### How to complete this task
Where a line of the data below has the string "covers", copy that line.

Supplied information: Begin

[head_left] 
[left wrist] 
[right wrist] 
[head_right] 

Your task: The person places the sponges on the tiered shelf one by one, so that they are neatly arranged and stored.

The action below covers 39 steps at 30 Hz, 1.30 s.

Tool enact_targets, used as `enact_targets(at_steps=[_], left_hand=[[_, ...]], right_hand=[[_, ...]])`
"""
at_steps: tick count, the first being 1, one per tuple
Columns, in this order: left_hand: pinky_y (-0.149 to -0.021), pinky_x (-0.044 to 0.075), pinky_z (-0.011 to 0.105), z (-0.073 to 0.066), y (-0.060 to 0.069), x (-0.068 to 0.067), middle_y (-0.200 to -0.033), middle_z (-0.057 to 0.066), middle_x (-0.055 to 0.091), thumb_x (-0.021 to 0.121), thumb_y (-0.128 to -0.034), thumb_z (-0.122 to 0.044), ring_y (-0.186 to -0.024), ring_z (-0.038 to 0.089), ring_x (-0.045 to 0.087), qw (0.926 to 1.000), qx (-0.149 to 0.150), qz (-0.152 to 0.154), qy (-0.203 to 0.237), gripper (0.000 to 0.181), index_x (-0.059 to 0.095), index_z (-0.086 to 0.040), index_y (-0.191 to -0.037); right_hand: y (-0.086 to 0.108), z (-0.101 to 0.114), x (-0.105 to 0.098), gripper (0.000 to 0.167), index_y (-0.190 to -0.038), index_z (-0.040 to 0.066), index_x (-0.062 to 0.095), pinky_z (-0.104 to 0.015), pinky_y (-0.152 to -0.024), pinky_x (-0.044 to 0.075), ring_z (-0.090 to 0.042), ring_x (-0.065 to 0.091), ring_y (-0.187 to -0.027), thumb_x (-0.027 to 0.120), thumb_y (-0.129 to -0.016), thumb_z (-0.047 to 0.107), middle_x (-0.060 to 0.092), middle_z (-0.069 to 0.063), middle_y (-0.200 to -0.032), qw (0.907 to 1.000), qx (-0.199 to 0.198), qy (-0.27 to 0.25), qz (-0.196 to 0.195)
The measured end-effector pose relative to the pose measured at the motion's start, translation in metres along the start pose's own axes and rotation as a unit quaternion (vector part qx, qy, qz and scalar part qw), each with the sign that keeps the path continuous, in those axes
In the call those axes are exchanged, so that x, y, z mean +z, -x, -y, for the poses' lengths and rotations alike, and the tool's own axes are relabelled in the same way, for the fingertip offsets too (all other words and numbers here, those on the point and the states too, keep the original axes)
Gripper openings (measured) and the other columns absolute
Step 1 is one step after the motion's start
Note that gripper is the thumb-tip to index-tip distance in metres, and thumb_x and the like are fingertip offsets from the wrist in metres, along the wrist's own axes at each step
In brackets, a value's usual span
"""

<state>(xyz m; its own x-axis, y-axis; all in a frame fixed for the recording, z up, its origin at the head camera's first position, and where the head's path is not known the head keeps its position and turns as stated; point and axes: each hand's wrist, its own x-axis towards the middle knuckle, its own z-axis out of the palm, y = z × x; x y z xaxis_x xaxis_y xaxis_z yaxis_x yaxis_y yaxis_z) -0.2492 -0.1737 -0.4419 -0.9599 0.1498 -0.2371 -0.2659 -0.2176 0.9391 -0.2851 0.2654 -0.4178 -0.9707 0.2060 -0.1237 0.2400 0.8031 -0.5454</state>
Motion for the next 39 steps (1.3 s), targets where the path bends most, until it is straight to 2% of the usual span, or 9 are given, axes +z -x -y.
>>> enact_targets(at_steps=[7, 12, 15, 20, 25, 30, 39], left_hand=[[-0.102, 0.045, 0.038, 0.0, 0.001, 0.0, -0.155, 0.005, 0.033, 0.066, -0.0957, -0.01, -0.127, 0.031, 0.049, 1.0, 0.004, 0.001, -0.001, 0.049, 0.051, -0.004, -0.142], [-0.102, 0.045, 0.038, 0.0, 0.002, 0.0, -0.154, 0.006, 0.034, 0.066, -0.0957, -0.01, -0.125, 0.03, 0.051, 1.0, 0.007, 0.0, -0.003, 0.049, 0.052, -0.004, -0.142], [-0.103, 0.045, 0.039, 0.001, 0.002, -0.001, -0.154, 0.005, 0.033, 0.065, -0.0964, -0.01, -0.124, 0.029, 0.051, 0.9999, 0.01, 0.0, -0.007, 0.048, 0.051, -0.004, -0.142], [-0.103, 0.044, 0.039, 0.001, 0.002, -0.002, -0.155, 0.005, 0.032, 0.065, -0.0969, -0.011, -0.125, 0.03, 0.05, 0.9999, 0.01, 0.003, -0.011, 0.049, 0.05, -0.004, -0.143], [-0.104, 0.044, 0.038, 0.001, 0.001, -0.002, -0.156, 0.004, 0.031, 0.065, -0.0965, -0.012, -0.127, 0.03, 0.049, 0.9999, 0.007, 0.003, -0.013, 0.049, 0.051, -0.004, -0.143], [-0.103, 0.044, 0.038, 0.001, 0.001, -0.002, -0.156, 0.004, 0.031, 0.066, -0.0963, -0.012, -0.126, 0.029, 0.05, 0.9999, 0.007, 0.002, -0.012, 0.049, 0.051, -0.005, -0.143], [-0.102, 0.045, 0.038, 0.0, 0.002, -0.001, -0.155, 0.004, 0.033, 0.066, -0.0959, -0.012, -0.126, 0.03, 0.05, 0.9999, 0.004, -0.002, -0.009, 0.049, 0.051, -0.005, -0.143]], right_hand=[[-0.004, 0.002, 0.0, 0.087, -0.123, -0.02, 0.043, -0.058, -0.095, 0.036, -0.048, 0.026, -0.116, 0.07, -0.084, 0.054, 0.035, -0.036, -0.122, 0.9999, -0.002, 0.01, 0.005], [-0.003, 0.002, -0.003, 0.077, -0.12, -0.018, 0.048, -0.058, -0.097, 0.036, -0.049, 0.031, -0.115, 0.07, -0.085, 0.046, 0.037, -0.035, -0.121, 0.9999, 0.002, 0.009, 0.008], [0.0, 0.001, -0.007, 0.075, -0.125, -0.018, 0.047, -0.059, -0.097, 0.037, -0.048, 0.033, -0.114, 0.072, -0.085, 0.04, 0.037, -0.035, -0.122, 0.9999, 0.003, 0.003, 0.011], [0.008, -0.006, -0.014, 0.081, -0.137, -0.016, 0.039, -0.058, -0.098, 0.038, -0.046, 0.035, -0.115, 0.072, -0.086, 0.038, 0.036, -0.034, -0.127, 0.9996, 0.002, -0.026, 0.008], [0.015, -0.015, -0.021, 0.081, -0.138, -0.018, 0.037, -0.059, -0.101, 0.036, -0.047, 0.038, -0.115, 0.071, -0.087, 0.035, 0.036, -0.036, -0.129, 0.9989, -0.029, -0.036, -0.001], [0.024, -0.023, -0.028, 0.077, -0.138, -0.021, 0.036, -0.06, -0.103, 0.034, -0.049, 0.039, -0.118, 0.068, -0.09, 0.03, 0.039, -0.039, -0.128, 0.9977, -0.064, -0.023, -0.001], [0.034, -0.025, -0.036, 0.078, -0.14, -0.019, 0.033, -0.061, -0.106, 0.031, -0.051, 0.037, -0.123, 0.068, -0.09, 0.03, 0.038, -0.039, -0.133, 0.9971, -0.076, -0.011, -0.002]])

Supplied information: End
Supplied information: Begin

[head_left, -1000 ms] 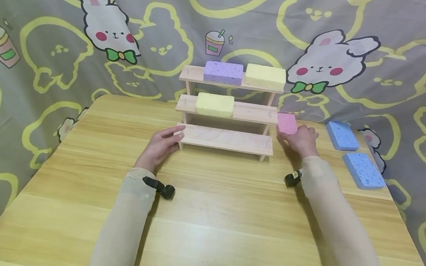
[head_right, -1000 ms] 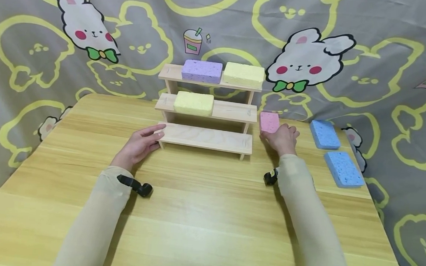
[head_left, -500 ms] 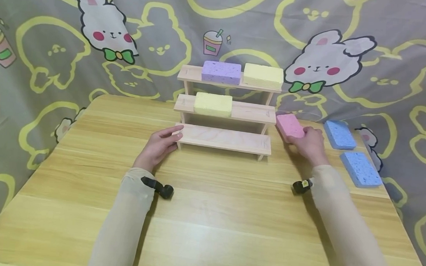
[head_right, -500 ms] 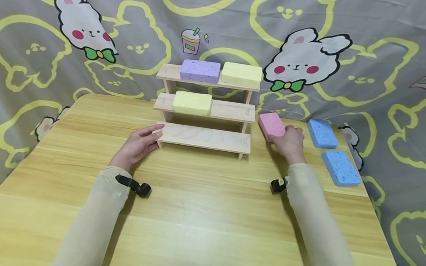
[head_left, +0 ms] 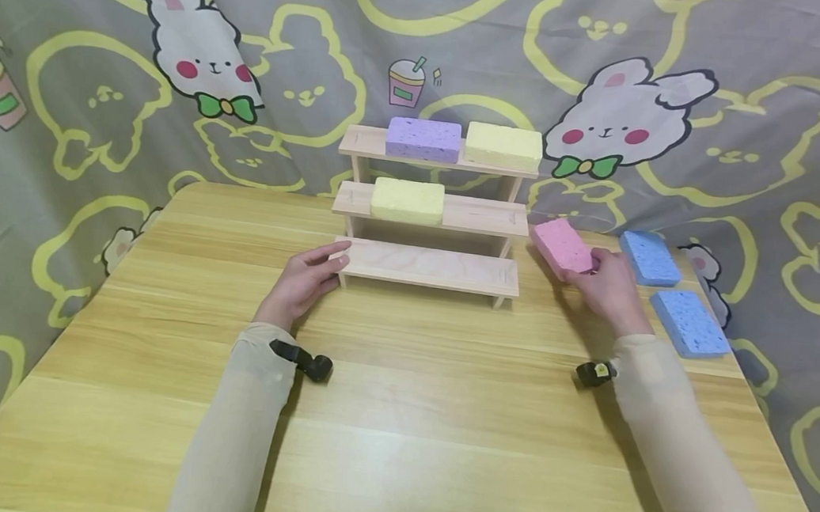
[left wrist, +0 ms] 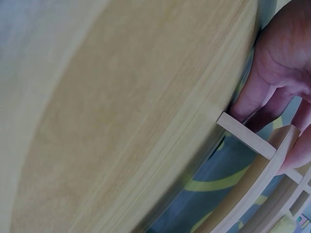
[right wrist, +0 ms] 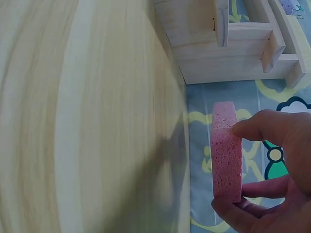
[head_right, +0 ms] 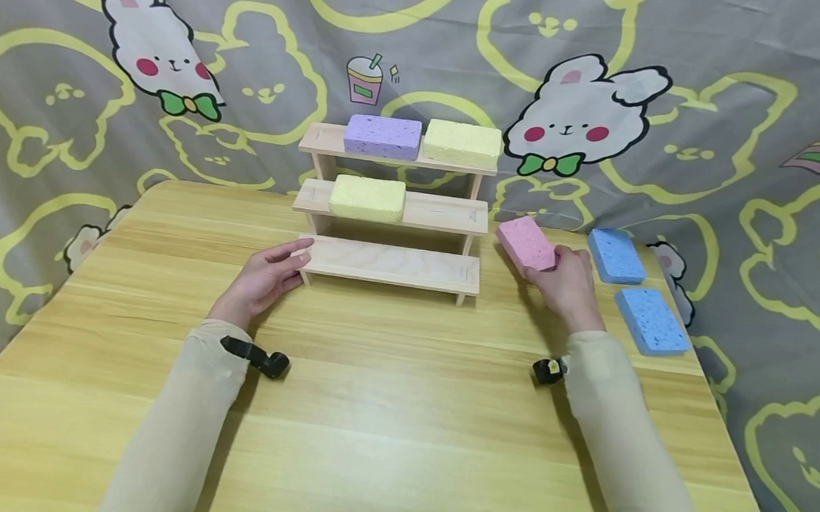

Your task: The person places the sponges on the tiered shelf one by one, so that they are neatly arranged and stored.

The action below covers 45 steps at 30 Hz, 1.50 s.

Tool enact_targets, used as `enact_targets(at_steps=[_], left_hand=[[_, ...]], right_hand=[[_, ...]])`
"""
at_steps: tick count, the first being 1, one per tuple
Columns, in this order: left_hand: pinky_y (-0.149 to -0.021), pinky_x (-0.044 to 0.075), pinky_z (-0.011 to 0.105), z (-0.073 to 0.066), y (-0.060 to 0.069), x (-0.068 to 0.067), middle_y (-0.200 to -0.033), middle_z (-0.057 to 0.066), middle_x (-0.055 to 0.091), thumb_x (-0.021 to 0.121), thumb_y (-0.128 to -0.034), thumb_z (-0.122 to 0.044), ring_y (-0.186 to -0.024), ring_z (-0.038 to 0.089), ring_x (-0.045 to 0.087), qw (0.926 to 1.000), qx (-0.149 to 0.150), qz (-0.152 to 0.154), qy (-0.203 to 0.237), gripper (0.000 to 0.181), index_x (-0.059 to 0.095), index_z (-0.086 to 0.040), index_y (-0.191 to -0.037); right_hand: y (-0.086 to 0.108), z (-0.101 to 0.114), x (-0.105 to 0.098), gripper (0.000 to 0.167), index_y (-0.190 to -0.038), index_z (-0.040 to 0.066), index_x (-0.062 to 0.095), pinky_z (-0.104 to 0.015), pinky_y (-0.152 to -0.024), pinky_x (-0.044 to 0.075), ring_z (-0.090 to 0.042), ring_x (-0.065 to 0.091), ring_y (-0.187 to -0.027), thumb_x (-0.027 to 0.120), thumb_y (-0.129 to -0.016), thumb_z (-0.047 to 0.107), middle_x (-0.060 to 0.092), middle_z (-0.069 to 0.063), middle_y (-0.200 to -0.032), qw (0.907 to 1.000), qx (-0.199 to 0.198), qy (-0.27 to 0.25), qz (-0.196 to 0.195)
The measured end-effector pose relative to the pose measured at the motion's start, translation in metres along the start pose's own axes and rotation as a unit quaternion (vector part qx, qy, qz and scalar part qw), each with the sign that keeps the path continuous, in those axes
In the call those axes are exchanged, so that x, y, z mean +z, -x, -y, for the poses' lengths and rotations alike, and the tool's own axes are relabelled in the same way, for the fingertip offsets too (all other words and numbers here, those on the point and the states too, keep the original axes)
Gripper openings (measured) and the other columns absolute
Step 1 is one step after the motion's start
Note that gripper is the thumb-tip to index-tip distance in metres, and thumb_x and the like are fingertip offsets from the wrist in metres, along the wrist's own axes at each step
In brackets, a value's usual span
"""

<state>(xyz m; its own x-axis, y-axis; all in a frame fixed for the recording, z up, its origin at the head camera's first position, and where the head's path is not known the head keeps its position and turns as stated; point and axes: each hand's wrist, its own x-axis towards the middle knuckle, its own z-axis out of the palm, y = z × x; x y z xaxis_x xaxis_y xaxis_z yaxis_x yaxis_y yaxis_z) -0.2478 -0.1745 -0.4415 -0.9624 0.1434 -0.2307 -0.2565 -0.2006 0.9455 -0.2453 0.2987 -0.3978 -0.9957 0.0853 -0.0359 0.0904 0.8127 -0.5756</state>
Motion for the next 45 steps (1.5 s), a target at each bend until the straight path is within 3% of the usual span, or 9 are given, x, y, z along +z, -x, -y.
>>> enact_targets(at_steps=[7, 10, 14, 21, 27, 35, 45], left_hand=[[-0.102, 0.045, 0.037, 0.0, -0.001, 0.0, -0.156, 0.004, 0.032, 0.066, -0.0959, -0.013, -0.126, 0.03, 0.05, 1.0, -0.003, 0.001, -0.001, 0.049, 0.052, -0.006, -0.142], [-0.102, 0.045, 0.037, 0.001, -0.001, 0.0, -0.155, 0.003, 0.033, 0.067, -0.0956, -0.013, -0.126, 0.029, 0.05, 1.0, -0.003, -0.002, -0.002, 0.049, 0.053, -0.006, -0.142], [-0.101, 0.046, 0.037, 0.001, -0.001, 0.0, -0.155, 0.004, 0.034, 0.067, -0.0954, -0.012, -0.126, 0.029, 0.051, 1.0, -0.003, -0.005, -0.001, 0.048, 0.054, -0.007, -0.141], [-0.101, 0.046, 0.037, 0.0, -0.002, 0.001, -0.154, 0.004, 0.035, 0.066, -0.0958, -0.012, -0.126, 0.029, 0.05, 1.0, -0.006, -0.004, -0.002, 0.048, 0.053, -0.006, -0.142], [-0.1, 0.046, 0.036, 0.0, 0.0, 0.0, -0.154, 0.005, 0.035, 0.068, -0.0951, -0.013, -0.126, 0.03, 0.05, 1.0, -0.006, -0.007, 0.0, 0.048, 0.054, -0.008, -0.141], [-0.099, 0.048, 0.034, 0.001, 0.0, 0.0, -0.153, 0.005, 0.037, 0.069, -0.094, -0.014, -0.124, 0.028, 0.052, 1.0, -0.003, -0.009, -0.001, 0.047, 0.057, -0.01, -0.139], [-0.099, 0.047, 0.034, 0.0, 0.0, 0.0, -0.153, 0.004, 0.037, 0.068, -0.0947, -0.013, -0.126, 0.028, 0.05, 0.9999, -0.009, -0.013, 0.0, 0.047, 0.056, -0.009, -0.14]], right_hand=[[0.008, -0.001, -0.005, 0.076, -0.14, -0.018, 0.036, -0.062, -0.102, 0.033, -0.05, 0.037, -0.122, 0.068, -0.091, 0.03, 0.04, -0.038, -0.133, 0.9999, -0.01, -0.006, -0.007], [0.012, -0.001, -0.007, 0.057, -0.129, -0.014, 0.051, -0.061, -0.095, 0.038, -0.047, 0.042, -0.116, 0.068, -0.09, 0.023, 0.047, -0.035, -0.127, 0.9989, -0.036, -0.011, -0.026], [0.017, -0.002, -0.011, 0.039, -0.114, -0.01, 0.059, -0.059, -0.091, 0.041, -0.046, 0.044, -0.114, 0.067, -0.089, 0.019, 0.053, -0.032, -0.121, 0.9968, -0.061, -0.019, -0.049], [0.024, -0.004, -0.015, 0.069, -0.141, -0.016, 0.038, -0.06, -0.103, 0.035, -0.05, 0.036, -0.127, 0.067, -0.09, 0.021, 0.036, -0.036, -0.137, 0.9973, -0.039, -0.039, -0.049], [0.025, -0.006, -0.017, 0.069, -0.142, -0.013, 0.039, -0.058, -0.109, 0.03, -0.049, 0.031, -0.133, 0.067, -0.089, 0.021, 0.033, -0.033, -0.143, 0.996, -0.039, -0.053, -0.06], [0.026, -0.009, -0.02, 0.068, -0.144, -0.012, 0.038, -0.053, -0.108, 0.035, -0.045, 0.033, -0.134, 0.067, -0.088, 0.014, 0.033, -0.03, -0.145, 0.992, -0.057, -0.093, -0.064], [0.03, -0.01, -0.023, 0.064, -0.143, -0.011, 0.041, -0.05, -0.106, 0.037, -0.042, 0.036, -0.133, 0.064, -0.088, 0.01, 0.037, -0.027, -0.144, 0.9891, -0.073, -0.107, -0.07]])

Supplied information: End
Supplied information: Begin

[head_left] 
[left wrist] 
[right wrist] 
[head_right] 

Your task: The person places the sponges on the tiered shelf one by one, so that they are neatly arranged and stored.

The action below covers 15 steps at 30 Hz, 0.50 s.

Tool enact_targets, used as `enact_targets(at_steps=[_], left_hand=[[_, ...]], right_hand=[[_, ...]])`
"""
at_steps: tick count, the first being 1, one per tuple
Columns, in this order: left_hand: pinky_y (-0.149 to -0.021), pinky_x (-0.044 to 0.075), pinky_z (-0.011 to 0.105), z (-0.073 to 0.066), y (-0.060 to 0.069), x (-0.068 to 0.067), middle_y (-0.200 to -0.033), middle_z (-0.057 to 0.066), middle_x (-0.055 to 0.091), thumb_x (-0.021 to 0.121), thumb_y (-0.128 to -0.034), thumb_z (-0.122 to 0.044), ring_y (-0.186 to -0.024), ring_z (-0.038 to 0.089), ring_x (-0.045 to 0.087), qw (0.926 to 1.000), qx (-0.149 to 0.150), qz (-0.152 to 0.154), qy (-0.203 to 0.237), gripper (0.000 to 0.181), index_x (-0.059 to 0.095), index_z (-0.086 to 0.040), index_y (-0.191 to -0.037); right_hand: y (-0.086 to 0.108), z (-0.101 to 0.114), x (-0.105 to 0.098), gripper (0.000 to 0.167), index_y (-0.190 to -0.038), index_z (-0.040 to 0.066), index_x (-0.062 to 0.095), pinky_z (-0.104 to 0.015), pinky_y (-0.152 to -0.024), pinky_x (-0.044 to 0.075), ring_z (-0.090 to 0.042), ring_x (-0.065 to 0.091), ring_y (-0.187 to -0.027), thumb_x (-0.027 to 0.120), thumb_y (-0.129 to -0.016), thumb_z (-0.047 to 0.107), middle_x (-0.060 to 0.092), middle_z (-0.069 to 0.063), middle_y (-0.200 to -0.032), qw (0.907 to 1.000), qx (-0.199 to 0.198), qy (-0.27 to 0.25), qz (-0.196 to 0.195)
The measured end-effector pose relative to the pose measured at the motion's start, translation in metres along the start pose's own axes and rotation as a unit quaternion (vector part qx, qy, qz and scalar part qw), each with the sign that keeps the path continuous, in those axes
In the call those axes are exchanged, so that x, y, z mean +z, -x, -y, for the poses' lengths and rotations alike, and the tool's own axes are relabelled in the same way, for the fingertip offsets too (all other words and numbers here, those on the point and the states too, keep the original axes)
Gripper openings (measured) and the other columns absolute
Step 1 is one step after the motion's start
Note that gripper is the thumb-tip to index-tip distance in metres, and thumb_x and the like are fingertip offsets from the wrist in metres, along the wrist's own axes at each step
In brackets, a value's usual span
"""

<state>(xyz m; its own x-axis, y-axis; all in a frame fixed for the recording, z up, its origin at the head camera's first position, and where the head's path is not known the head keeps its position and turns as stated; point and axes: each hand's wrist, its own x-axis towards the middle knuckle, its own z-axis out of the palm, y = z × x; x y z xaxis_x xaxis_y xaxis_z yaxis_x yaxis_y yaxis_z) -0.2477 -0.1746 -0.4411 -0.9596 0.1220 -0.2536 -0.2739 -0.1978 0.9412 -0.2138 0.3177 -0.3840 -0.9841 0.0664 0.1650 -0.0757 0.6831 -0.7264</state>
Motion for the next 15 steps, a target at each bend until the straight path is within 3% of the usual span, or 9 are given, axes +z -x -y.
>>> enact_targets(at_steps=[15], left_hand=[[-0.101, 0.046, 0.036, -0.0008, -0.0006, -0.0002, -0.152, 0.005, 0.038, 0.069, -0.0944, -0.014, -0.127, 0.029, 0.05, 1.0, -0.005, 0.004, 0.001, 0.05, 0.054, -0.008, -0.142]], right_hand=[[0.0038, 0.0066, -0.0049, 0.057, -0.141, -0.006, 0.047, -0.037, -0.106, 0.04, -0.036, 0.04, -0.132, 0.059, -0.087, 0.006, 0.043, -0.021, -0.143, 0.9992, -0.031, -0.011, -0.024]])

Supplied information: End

### Output for this task
The action below covers 39 steps at 30 Hz, 1.30 s.
The action below covers 45 steps at 30 Hz, 1.50 s.
The action below covers 15 steps at 30 Hz, 0.50 s.

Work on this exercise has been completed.